"If you can't let me have another room, Ambo—I'll have to go."
"Why? Hang it all, Susan, don't be silly! Don't make difficulties where none exist! What an odd, overstrained child you are!" I was a little annoyed.
"Yes," nodded Susan gravely, "I see now why Gertrude left you. But she must be awfully stupid not to know it's only your outside that's made like that!"
Next morning, without a permissive word from me, Susan had Miss Goucher move all her things to a small bedroom at the back of the house, overlooking the garden. This silent flitting irritated me not a little, and that afternoon I had a frank little talk with Miss Disbrow—franker, perhaps, than I had intended. Miss Disbrow at once gave me notice, and left for New York within two hours, letting it be known that she expected her trunks to be sent after her.
"Gutter-snipes are not my specialty," was her parting word.
IV
There proved to be little difficulty in getting myself appointed Susan's guardian. No one else wanted the child.
I promised the court to do my best for her; to treat her, in fact, as I would my own flesh and blood. It might well be, I said, that before long I should legally adopt her.
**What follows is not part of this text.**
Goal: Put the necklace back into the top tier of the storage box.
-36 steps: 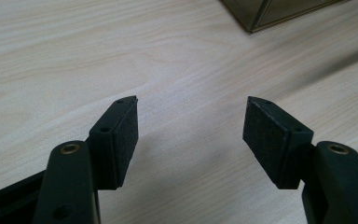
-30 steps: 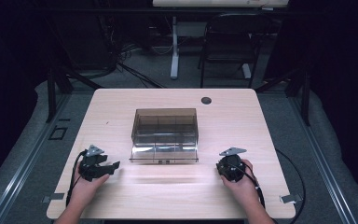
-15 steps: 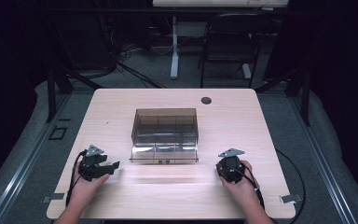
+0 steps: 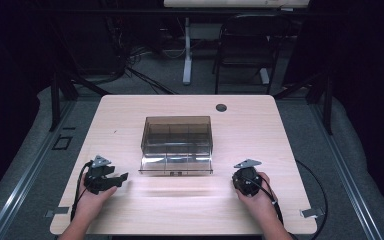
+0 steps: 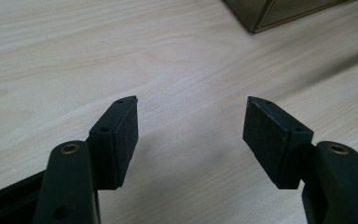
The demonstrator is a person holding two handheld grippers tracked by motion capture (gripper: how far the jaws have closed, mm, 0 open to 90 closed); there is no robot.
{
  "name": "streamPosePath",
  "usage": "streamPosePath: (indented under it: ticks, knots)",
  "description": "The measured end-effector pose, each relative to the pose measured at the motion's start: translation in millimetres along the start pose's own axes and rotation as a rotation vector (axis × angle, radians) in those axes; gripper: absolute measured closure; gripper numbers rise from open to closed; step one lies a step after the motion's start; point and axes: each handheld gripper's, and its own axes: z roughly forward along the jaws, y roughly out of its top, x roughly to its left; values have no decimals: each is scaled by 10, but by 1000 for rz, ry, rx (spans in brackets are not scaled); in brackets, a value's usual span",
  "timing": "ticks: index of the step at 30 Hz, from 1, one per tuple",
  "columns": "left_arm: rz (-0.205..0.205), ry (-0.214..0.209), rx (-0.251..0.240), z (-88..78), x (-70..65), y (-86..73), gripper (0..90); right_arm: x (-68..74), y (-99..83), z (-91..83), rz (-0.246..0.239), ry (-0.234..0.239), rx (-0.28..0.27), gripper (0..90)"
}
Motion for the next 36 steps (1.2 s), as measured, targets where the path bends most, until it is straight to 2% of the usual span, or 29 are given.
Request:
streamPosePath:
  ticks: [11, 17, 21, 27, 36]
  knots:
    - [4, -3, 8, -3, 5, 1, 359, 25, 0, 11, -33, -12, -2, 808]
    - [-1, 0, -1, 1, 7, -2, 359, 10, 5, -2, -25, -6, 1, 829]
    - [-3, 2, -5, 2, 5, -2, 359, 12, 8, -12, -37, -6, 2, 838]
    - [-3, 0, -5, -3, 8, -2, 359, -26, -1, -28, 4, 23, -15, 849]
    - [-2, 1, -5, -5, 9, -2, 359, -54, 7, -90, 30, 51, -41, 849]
In any event, if this for some unforeseen reason proved inadvisable, I assured the court that Susan's future would be provided for. The court benignly replied that, as it stood, I was acting very handsomely in the matter; very handsomely; no doubt about it. But there was a dim glimmer behind the juridic spectacles that seemed to imply: "Handsomely, my dear sir, but whether wisely or no is another question, which, as the official champion of widows and orphans, I am not called upon to decide."
It was with a new sense of responsibility that I opened an account in Susan's name with a local savings bank, and a week later added a short but efficient codicil to my will.
In the meantime—but with alert suspicions—I interviewed several highly recommended applicants for Miss Disbrow's deserted post; only to find them wanting. Poor things! Combined, they could hardly have met all the requirements, æsthetic and intellectual, which I had now set my heart upon finding in one lone governess for Susan! It would have needed, by this, a subtly modernized Hypatia to fulfill my ideal.